Modification date of the log file is OK.
Compatible with its content.

I read that with Filebeat 5.0, it will be less dependent on the modification date, in order to read the log files and harvesting them.

Ori


(ruflin) #9

Yes, filebeat now mostly depends on the file size and not moddate anymore (except for ignore_older). But looking at the config this should not matter here.

Could you share the full log after restarting filebeat, especially the first 100 lines. How do you stop / start filebeat?

How many events do you have per second across your log files? I'm interested because you have quite a large flush_interval defined.


(Ori Rubinfeld) #10

Hi Ruflin,

I am using the service control of Windows.

Here is a gist link for the log:

There can be 10K-20K Events per seconds, but mostly there are not as that much, can be around 3K-4K.
We do have more than 20 types of logs that are being sent from one central Filebeat server (which reads them using FQDN).
Each Log type has its own Filebeat service.

Thanks,

Ori


(ruflin) #11

Unfortunately the log file you share does not contain the startup part. There should be quite a few messages inside about setting up etc. Can you share that part too?


(Ori Rubinfeld) #12

Hi Ruflin,

Here is a link to a new log file:

Thanks,

Ori


(ruflin) #13

Thanks for sharing the full log file. It seems like it does not even see the files. Perhaps this has something to do with the changes we made in 5.0 for the patterns. Your glob patterns mixes forward and backward slashes. Could you try to only use backword or only forward slashes?

- \\qa-app01\Logs/AppLogs/RT*.log*

(Ori Rubinfeld) #14

Hi Ruflin,

Tried both, It did not change.
Still Filebeat did not take any log file.

Ori


(ruflin) #15

Thanks for trying this out. If I get you right, if you start filebeat for the first time, it picks up the files and reading works. Stopping filebeat and restarting it does not pick up the anymore. This would mean non of the prospectors seems to be "responsible" for the files. There were some changes in 5.0.0-rc1 where each prospector only tried to pick up the files that match the pattern. I kind of assume something is going wrong here. This part was improved in master (5.1). There are some special behaviours happening in the glob pattern on Windows, but under 5.0 it should just work, as in case it does not know what to do with it, it will just pick it up.

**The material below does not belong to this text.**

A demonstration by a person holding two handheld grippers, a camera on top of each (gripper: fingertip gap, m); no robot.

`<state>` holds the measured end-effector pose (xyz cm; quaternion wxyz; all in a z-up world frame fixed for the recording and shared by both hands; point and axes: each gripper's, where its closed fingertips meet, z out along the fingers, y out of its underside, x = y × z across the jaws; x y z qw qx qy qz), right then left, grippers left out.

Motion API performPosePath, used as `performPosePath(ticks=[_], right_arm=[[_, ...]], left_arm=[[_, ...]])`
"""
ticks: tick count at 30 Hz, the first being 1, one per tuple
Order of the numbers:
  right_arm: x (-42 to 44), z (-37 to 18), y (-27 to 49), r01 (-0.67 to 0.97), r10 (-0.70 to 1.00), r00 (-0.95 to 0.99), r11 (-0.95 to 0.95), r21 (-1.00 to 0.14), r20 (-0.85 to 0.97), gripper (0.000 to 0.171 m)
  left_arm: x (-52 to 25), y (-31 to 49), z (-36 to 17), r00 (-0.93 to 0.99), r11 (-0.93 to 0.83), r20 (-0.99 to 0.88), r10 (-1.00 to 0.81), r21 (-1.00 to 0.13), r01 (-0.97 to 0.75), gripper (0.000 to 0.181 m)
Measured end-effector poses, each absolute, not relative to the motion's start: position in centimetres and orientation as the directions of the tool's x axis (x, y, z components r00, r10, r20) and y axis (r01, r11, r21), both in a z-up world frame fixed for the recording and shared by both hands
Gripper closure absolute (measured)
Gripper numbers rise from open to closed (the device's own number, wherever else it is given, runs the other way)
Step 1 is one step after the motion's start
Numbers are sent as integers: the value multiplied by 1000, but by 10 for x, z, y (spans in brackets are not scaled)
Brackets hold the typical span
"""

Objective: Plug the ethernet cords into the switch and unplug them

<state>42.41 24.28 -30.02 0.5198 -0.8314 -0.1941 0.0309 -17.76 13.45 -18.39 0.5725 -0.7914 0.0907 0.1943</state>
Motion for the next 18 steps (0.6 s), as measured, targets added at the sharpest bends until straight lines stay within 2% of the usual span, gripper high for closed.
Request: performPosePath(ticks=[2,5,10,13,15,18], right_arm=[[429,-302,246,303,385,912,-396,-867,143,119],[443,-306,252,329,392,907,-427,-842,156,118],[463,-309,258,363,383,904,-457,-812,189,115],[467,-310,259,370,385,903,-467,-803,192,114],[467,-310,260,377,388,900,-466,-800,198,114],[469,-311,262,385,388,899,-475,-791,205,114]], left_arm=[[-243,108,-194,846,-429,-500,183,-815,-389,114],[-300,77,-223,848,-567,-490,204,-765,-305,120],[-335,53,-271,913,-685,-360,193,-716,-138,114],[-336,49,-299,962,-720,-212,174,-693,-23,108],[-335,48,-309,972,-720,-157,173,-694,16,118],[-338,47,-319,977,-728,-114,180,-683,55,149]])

Any chance you could try the latest build? https://beats-nightlies.s3.amazonaws.com/index.html?prefix=filebeat/ I assume filebeat is still reading from network / shared drives?


(Ori Rubinfeld) #16

Yes, you are correct, this is the exact scenario.
With Filebeat 5.0 Alpha 4 and Alpha 5, it did not happen.
Did not tested RC1.
Data is still being read from network.

I will try the latest build and update.

Ori


(ruflin) #17

Good to know it worked with alpha4 and alph5. This is definitively an indication that there is something wrong with the new scan :frowning: Let me know if it works with the latest build.


(ruflin) #18

@ori.rubinfeld Could you provide an excerpt form the registry file? Because there are the paths based on which filebeat will compare the previous paths (in 5.0).


(Ori Rubinfeld) #19

Hi,

Here is a gist for it:

Thanks,

Ori


(ruflin) #20

Thanks for the registry. Did you have a chance to test the nightly build?